Records from a data source
────────
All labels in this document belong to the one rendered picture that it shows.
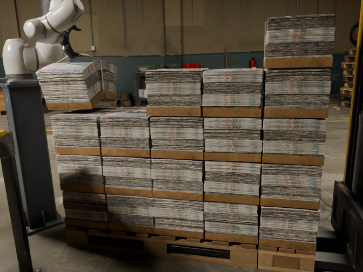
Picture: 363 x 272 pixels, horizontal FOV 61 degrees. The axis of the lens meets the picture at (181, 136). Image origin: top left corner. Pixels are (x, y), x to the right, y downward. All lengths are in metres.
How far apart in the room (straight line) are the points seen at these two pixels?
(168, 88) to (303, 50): 0.65
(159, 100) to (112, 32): 6.90
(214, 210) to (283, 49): 0.88
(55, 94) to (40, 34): 0.38
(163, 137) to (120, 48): 6.85
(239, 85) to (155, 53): 6.88
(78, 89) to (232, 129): 0.85
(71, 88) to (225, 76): 0.84
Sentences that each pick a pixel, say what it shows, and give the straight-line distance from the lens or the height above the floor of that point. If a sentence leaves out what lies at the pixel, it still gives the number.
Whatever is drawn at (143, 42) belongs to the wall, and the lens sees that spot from 8.35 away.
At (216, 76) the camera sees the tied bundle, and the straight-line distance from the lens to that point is 1.53.
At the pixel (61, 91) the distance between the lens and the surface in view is 1.85.
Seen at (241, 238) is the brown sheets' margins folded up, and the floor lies 0.18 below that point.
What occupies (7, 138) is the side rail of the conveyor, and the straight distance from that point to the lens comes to 1.68.
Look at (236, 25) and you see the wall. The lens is 8.65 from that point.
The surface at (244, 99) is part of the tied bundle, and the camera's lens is 1.52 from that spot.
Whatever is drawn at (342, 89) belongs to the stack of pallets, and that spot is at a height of 0.39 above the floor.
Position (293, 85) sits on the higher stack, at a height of 0.99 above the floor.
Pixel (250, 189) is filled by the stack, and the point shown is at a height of 0.46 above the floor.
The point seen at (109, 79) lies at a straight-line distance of 1.99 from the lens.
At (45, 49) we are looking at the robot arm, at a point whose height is 1.20.
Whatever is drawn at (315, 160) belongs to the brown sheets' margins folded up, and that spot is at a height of 0.63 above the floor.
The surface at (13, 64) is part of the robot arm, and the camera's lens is 2.21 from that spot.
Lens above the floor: 1.11
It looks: 14 degrees down
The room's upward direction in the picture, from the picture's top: 2 degrees counter-clockwise
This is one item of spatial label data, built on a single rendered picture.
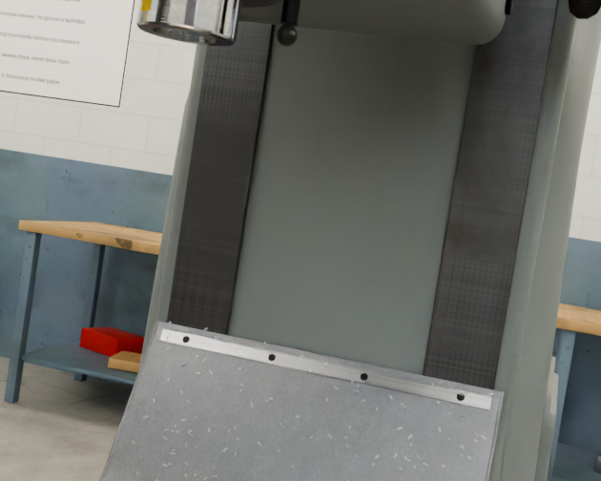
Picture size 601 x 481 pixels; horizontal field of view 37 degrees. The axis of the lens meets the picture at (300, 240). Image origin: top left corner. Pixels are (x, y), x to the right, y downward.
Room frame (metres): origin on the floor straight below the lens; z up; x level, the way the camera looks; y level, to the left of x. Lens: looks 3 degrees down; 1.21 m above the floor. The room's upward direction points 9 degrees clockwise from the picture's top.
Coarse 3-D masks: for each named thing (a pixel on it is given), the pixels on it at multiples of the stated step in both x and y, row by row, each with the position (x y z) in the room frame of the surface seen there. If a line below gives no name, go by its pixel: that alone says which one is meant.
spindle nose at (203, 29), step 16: (160, 0) 0.41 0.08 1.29; (176, 0) 0.41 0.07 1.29; (192, 0) 0.41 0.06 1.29; (208, 0) 0.41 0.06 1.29; (224, 0) 0.42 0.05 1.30; (240, 0) 0.43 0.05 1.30; (144, 16) 0.42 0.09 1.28; (160, 16) 0.41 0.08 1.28; (176, 16) 0.41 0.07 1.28; (192, 16) 0.41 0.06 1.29; (208, 16) 0.42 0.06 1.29; (224, 16) 0.42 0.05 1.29; (160, 32) 0.44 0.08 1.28; (176, 32) 0.45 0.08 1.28; (192, 32) 0.45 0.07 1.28; (208, 32) 0.42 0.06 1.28; (224, 32) 0.42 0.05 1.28
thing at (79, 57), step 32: (0, 0) 5.35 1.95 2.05; (32, 0) 5.29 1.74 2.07; (64, 0) 5.23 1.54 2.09; (96, 0) 5.17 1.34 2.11; (128, 0) 5.12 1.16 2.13; (0, 32) 5.34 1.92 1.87; (32, 32) 5.28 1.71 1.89; (64, 32) 5.22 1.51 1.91; (96, 32) 5.17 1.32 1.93; (128, 32) 5.11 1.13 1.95; (0, 64) 5.33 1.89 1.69; (32, 64) 5.27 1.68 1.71; (64, 64) 5.22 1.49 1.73; (96, 64) 5.16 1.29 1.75; (64, 96) 5.21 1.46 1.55; (96, 96) 5.15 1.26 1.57
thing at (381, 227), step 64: (256, 64) 0.82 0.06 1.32; (320, 64) 0.80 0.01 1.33; (384, 64) 0.79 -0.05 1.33; (448, 64) 0.77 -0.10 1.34; (512, 64) 0.75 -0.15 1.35; (576, 64) 0.79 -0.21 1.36; (192, 128) 0.84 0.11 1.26; (256, 128) 0.81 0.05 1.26; (320, 128) 0.80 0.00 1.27; (384, 128) 0.79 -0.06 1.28; (448, 128) 0.77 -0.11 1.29; (512, 128) 0.75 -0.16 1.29; (576, 128) 0.78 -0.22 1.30; (192, 192) 0.83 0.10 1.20; (256, 192) 0.82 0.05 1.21; (320, 192) 0.80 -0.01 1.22; (384, 192) 0.78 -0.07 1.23; (448, 192) 0.77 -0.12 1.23; (512, 192) 0.75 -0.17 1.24; (192, 256) 0.83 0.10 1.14; (256, 256) 0.81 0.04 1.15; (320, 256) 0.80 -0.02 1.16; (384, 256) 0.78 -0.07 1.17; (448, 256) 0.76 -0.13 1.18; (512, 256) 0.75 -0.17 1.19; (192, 320) 0.82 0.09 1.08; (256, 320) 0.81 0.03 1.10; (320, 320) 0.79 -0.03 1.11; (384, 320) 0.78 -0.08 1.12; (448, 320) 0.76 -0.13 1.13; (512, 320) 0.75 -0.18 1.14; (512, 384) 0.75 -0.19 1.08; (512, 448) 0.76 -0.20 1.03
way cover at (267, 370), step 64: (192, 384) 0.80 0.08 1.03; (256, 384) 0.78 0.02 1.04; (320, 384) 0.77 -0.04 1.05; (384, 384) 0.76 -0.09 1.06; (448, 384) 0.75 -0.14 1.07; (128, 448) 0.78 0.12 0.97; (192, 448) 0.77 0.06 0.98; (256, 448) 0.76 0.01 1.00; (320, 448) 0.75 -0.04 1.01; (384, 448) 0.74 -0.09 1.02; (448, 448) 0.73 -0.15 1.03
────────
- [Exercise brief] Copy every record exactly, without the pictures.

- [Answer to this exercise]
All labels in this document belong to the one rendered picture that it shows.
Picture: 363 x 272 pixels, horizontal FOV 61 degrees. The axis of the lens meets the picture at (181, 136). Image origin: top left corner. Pixels are (x, y), x to the right, y downward. All lengths are in metres.
How far apart in the room (straight line) are the points seen at these two pixels?
(168, 88) to (303, 50): 0.65
(159, 100) to (112, 32): 6.90
(214, 210) to (283, 49): 0.88
(55, 94) to (40, 34): 0.38
(163, 137) to (120, 48): 6.85
(239, 85) to (155, 53): 6.88
(78, 89) to (232, 129): 0.85
(71, 88) to (225, 76): 0.84
Sentences that each pick a pixel, say what it shows, and give the straight-line distance from the lens or the height above the floor of that point. If a sentence leaves out what lies at the pixel, it still gives the number.
Whatever is drawn at (143, 42) belongs to the wall, and the lens sees that spot from 8.35 away.
At (216, 76) the camera sees the tied bundle, and the straight-line distance from the lens to that point is 1.53.
At the pixel (61, 91) the distance between the lens and the surface in view is 1.85.
Seen at (241, 238) is the brown sheets' margins folded up, and the floor lies 0.18 below that point.
What occupies (7, 138) is the side rail of the conveyor, and the straight distance from that point to the lens comes to 1.68.
Look at (236, 25) and you see the wall. The lens is 8.65 from that point.
The surface at (244, 99) is part of the tied bundle, and the camera's lens is 1.52 from that spot.
Whatever is drawn at (342, 89) belongs to the stack of pallets, and that spot is at a height of 0.39 above the floor.
Position (293, 85) sits on the higher stack, at a height of 0.99 above the floor.
Pixel (250, 189) is filled by the stack, and the point shown is at a height of 0.46 above the floor.
The point seen at (109, 79) lies at a straight-line distance of 1.99 from the lens.
At (45, 49) we are looking at the robot arm, at a point whose height is 1.20.
Whatever is drawn at (315, 160) belongs to the brown sheets' margins folded up, and that spot is at a height of 0.63 above the floor.
The surface at (13, 64) is part of the robot arm, and the camera's lens is 2.21 from that spot.
Lens above the floor: 1.11
It looks: 14 degrees down
The room's upward direction in the picture, from the picture's top: 2 degrees counter-clockwise
This is one item of spatial label data, built on a single rendered picture.
Picture size 601 x 481 pixels; horizontal field of view 37 degrees. The axis of the lens meets the picture at (300, 240). Image origin: top left corner. Pixels are (x, y), x to the right, y downward.
Room frame (metres): origin on the floor straight below the lens; z up; x level, the way the camera looks; y level, to the left of x. Lens: looks 3 degrees down; 1.21 m above the floor. The room's upward direction points 9 degrees clockwise from the picture's top.
Coarse 3-D masks: for each named thing (a pixel on it is given), the pixels on it at multiples of the stated step in both x and y, row by row, each with the position (x y z) in the room frame of the surface seen there. If a line below gives no name, go by its pixel: that alone says which one is meant.
spindle nose at (203, 29), step 16: (160, 0) 0.41 0.08 1.29; (176, 0) 0.41 0.07 1.29; (192, 0) 0.41 0.06 1.29; (208, 0) 0.41 0.06 1.29; (224, 0) 0.42 0.05 1.30; (240, 0) 0.43 0.05 1.30; (144, 16) 0.42 0.09 1.28; (160, 16) 0.41 0.08 1.28; (176, 16) 0.41 0.07 1.28; (192, 16) 0.41 0.06 1.29; (208, 16) 0.42 0.06 1.29; (224, 16) 0.42 0.05 1.29; (160, 32) 0.44 0.08 1.28; (176, 32) 0.45 0.08 1.28; (192, 32) 0.45 0.07 1.28; (208, 32) 0.42 0.06 1.28; (224, 32) 0.42 0.05 1.28
thing at (79, 57), step 32: (0, 0) 5.35 1.95 2.05; (32, 0) 5.29 1.74 2.07; (64, 0) 5.23 1.54 2.09; (96, 0) 5.17 1.34 2.11; (128, 0) 5.12 1.16 2.13; (0, 32) 5.34 1.92 1.87; (32, 32) 5.28 1.71 1.89; (64, 32) 5.22 1.51 1.91; (96, 32) 5.17 1.32 1.93; (128, 32) 5.11 1.13 1.95; (0, 64) 5.33 1.89 1.69; (32, 64) 5.27 1.68 1.71; (64, 64) 5.22 1.49 1.73; (96, 64) 5.16 1.29 1.75; (64, 96) 5.21 1.46 1.55; (96, 96) 5.15 1.26 1.57
thing at (381, 227), step 64: (256, 64) 0.82 0.06 1.32; (320, 64) 0.80 0.01 1.33; (384, 64) 0.79 -0.05 1.33; (448, 64) 0.77 -0.10 1.34; (512, 64) 0.75 -0.15 1.35; (576, 64) 0.79 -0.21 1.36; (192, 128) 0.84 0.11 1.26; (256, 128) 0.81 0.05 1.26; (320, 128) 0.80 0.00 1.27; (384, 128) 0.79 -0.06 1.28; (448, 128) 0.77 -0.11 1.29; (512, 128) 0.75 -0.16 1.29; (576, 128) 0.78 -0.22 1.30; (192, 192) 0.83 0.10 1.20; (256, 192) 0.82 0.05 1.21; (320, 192) 0.80 -0.01 1.22; (384, 192) 0.78 -0.07 1.23; (448, 192) 0.77 -0.12 1.23; (512, 192) 0.75 -0.17 1.24; (192, 256) 0.83 0.10 1.14; (256, 256) 0.81 0.04 1.15; (320, 256) 0.80 -0.02 1.16; (384, 256) 0.78 -0.07 1.17; (448, 256) 0.76 -0.13 1.18; (512, 256) 0.75 -0.17 1.19; (192, 320) 0.82 0.09 1.08; (256, 320) 0.81 0.03 1.10; (320, 320) 0.79 -0.03 1.11; (384, 320) 0.78 -0.08 1.12; (448, 320) 0.76 -0.13 1.13; (512, 320) 0.75 -0.18 1.14; (512, 384) 0.75 -0.19 1.08; (512, 448) 0.76 -0.20 1.03
way cover at (267, 370), step 64: (192, 384) 0.80 0.08 1.03; (256, 384) 0.78 0.02 1.04; (320, 384) 0.77 -0.04 1.05; (384, 384) 0.76 -0.09 1.06; (448, 384) 0.75 -0.14 1.07; (128, 448) 0.78 0.12 0.97; (192, 448) 0.77 0.06 0.98; (256, 448) 0.76 0.01 1.00; (320, 448) 0.75 -0.04 1.01; (384, 448) 0.74 -0.09 1.02; (448, 448) 0.73 -0.15 1.03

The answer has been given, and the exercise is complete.